Andre Johnson was 1 of at least 4 players in the NFL who suffered concussions in the second week of play.
Dr. Ken Podell is co-director of the Methodist Concussion Center here in Houston. He says the NFL has set up a very detailed and comprehensive protocol for assessing and returning its players from a concussion.
"Initially starts with an on-field assessment of the player who might have been suspected of having a concussion, as typically done by someone on the medical team. Could be the team doctor, athletic trainer or now for the first time, the NFL has a rule where each stadium has a concussion specialist on the sideline."
It's up to the team to whether or not they want to use the specialist.
Dr Podell says the player is assessed in a quiet area, and if a concussion is diagnosed, the player is taken out of the game for further testing over the next few days.

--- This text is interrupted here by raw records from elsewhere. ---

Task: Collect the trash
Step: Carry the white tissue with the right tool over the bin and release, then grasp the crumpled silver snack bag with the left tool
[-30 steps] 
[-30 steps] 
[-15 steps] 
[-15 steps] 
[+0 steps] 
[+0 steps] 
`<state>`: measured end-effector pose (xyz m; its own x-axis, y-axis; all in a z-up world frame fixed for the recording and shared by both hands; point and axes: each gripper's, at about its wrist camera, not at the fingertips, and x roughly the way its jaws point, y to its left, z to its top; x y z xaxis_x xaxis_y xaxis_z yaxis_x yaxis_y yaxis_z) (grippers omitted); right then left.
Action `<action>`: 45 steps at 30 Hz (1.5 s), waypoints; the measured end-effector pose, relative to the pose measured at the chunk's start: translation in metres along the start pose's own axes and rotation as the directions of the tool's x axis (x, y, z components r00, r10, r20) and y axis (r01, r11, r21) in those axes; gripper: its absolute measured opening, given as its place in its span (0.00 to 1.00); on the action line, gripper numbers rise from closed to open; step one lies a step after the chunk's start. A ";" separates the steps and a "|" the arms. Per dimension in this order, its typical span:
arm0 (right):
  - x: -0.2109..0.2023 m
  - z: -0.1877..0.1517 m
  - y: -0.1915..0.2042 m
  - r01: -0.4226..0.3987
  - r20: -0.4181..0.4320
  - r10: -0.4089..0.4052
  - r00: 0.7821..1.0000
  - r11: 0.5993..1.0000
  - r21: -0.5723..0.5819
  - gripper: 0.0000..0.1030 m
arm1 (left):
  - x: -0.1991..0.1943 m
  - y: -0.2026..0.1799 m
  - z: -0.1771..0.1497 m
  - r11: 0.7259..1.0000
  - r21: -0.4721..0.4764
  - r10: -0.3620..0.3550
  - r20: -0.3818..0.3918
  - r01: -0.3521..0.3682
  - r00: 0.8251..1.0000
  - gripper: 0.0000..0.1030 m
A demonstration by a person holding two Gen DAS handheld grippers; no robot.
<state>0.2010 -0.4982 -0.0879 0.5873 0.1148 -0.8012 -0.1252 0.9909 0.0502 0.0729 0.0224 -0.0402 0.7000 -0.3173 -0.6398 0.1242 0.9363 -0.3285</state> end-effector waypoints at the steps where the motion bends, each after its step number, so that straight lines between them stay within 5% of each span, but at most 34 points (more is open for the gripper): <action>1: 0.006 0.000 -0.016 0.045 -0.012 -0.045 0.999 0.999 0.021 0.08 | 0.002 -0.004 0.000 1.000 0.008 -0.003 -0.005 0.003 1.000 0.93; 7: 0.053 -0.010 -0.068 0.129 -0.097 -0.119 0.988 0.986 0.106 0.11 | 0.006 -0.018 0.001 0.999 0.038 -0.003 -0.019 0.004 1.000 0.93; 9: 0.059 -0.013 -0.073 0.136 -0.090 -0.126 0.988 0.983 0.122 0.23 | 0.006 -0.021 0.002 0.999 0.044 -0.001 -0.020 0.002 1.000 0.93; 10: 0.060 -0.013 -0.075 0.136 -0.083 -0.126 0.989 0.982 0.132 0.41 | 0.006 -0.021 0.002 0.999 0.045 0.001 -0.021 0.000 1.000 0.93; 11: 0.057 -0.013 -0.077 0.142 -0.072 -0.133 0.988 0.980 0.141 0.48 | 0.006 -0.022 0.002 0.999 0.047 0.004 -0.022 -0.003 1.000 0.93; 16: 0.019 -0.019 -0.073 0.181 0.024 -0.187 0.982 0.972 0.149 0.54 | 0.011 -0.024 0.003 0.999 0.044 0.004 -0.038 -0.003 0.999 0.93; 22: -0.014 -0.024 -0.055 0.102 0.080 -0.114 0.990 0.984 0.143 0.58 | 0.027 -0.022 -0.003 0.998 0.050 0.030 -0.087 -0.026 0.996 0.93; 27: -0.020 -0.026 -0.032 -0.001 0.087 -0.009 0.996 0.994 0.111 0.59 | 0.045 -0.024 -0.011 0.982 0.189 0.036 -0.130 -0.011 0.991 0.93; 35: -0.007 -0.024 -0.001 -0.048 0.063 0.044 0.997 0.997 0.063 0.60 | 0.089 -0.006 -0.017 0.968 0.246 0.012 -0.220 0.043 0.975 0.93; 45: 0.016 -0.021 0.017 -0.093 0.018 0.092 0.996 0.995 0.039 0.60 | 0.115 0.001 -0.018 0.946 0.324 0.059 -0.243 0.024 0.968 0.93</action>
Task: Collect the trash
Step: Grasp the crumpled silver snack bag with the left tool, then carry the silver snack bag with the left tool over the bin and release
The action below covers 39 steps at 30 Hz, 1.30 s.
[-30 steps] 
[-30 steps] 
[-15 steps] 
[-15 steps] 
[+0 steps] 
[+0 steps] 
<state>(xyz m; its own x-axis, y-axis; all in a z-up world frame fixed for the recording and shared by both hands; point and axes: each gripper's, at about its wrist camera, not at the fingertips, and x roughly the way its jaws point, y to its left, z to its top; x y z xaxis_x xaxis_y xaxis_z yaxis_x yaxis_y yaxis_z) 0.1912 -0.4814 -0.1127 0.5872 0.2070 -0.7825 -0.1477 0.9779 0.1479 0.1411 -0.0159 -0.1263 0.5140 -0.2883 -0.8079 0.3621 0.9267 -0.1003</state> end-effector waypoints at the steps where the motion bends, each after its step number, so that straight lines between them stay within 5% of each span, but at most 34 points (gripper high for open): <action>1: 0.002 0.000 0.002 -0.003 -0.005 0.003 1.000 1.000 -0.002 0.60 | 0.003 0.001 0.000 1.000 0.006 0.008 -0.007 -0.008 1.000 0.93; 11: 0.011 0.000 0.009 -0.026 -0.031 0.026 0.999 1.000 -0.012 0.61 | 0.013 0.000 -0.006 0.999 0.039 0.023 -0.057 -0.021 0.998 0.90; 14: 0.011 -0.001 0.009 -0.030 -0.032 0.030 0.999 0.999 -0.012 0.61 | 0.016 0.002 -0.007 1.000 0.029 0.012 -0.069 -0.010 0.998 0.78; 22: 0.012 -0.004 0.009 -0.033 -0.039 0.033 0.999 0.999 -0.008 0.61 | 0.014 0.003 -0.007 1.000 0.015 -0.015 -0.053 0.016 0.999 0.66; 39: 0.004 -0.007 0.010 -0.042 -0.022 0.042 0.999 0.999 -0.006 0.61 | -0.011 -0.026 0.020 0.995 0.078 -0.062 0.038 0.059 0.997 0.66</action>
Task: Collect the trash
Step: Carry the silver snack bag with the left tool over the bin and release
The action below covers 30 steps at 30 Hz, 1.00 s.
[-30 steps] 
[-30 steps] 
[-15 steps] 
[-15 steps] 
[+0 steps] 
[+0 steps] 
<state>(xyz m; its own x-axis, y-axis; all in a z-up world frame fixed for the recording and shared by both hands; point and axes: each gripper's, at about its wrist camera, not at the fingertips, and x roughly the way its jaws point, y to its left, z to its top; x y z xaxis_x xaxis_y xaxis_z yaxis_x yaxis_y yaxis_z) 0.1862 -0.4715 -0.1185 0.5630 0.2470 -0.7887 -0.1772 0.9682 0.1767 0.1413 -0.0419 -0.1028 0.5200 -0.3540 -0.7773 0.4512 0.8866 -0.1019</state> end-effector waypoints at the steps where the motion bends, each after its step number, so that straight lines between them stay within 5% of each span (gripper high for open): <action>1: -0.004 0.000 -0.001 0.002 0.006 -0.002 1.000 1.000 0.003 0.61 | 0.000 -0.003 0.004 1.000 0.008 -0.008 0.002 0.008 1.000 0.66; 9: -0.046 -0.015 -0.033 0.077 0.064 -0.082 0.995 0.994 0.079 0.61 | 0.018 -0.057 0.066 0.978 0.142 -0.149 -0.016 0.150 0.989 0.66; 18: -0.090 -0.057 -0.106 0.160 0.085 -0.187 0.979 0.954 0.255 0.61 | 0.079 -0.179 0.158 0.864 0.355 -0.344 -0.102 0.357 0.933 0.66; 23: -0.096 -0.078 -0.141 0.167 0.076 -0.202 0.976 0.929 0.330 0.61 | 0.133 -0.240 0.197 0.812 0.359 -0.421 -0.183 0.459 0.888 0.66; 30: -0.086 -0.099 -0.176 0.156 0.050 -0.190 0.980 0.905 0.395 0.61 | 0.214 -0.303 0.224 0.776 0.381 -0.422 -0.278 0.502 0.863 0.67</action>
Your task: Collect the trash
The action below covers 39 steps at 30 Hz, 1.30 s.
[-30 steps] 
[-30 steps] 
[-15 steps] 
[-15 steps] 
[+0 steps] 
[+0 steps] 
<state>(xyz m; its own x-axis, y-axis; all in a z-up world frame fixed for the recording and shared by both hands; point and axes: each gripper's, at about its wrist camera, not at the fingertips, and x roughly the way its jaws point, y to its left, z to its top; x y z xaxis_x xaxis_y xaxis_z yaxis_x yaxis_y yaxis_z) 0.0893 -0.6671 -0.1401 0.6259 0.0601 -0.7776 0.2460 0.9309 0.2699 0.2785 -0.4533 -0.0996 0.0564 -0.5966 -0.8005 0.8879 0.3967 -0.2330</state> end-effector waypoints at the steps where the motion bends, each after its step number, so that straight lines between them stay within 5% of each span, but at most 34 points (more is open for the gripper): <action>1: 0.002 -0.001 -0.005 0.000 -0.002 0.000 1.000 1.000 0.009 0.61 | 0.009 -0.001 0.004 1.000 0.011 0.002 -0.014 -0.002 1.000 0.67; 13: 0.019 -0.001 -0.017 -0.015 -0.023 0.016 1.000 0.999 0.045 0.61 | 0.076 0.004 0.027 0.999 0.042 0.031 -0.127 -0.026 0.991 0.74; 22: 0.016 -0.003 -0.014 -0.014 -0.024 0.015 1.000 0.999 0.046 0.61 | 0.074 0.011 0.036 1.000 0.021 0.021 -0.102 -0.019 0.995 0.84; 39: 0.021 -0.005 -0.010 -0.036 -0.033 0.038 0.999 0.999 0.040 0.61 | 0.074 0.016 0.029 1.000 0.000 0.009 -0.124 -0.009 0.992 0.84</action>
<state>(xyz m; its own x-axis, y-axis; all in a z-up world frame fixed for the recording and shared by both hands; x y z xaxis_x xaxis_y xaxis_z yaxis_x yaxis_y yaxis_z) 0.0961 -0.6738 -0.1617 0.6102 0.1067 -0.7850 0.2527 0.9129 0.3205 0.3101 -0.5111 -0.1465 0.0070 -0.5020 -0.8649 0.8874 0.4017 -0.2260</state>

"If they are diagnosed with a concussion that will trigger a series of evaluations, depending on the symptoms of the signs of the concussion. At the very least, they will undergo neuro-psychological testing, a computerized testing that they all did at baseline. They will re-administer the protocol called the SCAT, the Sideline Concussion Assessment Tool, that has been modified for the NFL."
And finally, the player must be cleared to return to play by an independent neurologist.
Dr. Mark Cousins is director of athletics for the University Interscholastic League, the governing body that oversees public school sports in Texas. He says concussions can happen in any sports activity that involves contact.
"Even in a volleyball game, a student can bang their head on the floor, or run into another player. So I mean the thought of, and the possibility of a kid sustaining a head injury is pretty much present in any activity a student does, whether it's at their school or in their local community, or anywhere else."
He says UIL schools work under a mandated concussion management protocol.
"In 2011, the legislature passed the law that spells out specifically how students are to be handled in reference to when a head injury is suspected, and then also require that each school district develop their own concussion management protocol to determine how a student, who is suspected of having a head injury, would be able to return to participation."
Dr. Cousins agrees with others who say head injuries serve as a reminder that preventative measures, diagnostic protocols and medical interventions must continue to improve, in order to assure the players' safety.